Task prompt |
Locate each line in the records containing "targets". Copy it.

*** Opening of Material for this exercise ***

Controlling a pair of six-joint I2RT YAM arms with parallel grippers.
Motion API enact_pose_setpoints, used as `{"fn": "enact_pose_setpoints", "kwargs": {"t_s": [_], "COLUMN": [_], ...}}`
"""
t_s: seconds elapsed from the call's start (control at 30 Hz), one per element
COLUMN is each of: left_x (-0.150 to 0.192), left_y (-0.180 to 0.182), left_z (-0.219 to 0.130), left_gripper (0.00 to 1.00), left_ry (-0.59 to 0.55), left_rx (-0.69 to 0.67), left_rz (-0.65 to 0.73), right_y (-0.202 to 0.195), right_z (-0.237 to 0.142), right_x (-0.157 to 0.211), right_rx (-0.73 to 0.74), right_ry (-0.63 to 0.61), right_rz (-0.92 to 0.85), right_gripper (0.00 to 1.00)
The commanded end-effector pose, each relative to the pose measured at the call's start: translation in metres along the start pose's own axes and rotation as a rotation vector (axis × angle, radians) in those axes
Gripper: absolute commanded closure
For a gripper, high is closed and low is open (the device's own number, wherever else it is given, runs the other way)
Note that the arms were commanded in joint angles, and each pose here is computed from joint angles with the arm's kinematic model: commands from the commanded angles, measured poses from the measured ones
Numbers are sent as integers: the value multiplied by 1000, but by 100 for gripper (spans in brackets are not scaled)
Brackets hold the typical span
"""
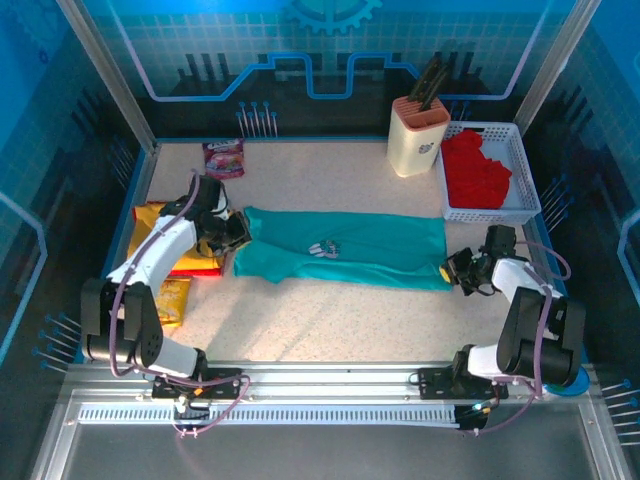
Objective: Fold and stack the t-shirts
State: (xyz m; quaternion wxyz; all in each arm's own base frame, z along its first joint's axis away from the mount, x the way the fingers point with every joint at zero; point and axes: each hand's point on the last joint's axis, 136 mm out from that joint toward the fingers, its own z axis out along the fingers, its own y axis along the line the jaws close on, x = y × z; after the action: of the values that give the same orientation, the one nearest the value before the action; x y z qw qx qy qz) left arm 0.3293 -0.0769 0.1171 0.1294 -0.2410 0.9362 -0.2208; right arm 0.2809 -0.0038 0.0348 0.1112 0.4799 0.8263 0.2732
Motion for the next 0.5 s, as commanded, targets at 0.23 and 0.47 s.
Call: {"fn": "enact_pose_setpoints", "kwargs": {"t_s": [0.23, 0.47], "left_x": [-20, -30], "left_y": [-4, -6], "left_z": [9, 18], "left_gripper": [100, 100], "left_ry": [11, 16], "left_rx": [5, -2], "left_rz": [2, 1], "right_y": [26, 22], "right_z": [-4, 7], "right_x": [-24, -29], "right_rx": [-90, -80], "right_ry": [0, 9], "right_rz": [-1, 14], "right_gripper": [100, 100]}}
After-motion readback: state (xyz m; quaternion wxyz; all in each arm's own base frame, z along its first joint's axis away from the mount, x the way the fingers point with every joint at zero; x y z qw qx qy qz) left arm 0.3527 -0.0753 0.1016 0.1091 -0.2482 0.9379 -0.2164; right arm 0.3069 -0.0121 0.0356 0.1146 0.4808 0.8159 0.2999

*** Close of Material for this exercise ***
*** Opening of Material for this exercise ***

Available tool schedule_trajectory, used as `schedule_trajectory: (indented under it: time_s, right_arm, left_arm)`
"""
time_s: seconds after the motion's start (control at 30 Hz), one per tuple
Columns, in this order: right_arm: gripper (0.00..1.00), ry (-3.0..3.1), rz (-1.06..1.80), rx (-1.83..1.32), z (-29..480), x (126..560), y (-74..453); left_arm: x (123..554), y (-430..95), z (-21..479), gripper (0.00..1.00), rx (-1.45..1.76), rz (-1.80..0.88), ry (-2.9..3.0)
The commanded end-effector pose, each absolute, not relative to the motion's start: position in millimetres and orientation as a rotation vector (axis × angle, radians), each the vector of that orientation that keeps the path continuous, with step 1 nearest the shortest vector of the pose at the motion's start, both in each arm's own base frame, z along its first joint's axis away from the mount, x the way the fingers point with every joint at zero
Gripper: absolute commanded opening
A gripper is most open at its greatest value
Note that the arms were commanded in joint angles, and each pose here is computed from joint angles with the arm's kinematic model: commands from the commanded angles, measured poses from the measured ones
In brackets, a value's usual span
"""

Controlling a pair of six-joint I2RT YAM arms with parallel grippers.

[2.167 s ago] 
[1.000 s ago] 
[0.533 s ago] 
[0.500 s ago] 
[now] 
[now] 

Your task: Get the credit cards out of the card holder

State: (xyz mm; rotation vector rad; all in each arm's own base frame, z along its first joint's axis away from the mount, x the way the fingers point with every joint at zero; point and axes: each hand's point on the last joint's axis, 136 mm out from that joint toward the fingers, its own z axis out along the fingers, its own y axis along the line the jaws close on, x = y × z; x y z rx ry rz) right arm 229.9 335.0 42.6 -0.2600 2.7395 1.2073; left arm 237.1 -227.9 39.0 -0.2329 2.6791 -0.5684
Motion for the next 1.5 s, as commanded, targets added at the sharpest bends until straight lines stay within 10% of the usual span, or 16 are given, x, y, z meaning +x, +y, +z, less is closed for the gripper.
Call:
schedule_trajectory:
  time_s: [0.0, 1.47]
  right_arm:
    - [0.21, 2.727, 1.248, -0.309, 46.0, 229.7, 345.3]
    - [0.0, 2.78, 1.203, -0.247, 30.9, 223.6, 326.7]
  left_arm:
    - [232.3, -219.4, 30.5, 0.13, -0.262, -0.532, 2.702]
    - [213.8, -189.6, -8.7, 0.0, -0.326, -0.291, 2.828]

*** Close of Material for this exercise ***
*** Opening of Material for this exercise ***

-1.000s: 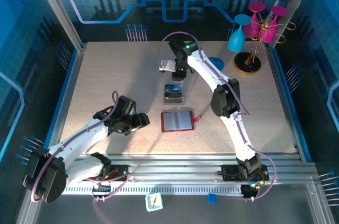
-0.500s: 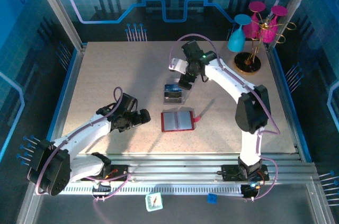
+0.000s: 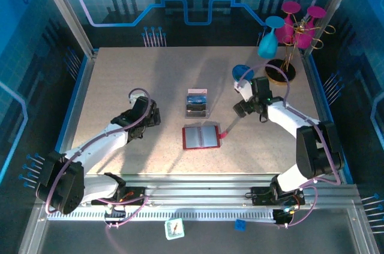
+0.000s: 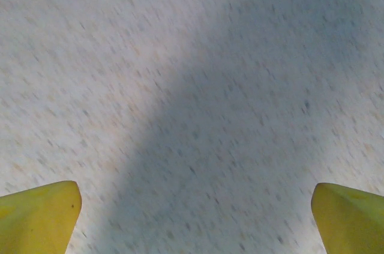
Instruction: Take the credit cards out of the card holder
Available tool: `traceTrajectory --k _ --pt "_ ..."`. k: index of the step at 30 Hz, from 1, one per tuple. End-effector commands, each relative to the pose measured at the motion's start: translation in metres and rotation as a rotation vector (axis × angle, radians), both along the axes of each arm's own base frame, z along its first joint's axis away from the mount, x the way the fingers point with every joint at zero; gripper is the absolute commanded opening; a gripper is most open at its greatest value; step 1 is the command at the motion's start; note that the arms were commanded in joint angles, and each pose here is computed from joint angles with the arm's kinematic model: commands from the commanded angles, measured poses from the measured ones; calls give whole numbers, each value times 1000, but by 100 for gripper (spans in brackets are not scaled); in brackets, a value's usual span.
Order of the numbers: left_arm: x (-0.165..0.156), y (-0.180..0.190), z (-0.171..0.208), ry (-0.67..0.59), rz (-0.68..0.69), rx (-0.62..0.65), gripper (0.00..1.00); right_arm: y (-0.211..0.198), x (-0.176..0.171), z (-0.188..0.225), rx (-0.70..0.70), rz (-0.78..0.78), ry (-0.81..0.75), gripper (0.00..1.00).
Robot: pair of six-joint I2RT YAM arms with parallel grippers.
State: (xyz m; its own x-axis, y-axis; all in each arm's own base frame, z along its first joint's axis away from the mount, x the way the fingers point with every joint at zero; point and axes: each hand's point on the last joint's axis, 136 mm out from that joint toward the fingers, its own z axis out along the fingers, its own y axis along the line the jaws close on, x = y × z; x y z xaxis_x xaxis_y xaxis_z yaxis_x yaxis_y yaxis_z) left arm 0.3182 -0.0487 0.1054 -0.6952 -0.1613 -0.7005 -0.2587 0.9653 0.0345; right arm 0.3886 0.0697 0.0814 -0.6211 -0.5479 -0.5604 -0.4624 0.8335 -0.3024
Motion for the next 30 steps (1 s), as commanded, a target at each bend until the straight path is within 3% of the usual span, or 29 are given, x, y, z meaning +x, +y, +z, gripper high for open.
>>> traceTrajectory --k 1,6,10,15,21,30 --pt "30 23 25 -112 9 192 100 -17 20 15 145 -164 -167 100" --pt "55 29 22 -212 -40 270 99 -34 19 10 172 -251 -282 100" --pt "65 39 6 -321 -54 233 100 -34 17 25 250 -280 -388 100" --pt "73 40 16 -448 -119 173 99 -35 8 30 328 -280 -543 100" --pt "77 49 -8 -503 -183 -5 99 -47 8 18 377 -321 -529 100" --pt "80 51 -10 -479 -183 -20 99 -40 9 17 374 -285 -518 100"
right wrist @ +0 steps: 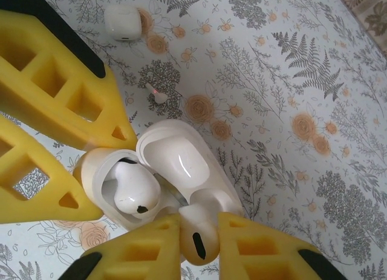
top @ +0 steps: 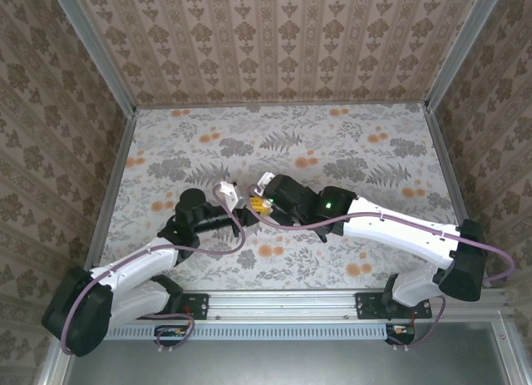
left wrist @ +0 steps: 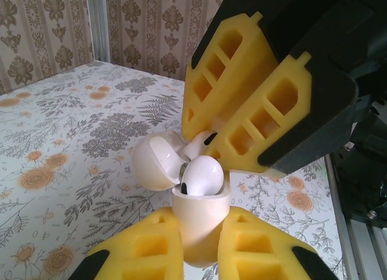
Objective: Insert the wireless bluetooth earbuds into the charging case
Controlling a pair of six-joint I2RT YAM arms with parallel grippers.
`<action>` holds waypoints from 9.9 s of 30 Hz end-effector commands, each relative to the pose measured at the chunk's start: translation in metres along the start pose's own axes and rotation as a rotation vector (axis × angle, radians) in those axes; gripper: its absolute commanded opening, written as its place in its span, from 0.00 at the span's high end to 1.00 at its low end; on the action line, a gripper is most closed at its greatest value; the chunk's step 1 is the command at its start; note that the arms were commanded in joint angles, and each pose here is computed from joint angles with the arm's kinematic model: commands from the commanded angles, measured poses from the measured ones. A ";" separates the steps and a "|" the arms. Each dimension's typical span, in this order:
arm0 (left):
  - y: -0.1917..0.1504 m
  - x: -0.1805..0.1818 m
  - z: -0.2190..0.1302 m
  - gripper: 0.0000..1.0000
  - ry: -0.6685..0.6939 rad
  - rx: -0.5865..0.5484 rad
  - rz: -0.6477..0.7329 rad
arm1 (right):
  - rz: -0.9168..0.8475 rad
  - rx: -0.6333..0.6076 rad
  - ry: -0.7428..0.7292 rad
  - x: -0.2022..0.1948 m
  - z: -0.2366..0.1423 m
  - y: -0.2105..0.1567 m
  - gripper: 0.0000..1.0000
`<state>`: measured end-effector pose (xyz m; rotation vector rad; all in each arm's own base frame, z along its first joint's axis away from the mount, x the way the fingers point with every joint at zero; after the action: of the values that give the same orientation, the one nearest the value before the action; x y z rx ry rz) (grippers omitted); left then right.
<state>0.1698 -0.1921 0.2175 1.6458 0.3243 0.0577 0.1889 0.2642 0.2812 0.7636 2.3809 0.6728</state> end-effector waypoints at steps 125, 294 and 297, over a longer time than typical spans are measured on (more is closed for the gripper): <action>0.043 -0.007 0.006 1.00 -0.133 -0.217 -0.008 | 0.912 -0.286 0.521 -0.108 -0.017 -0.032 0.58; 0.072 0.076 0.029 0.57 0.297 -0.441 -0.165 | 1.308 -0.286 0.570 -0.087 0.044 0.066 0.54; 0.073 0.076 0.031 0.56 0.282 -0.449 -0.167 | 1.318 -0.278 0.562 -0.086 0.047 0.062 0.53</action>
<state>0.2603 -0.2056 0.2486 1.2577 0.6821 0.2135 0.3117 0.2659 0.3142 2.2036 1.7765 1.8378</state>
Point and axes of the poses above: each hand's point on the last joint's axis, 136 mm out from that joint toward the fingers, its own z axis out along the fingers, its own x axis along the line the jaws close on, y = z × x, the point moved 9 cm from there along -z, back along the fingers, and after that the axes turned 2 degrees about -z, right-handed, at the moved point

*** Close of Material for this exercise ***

Task answer |
Motion for the next 0.5 s, as commanded, targets at 0.23 and 0.47 s.
Motion for the next 1.5 s, as commanded, targets added at the sharpest bends until straight lines stay within 10% of the usual span, or 16 are given, x, y, z meaning +x, +y, +z, less is closed for the gripper.

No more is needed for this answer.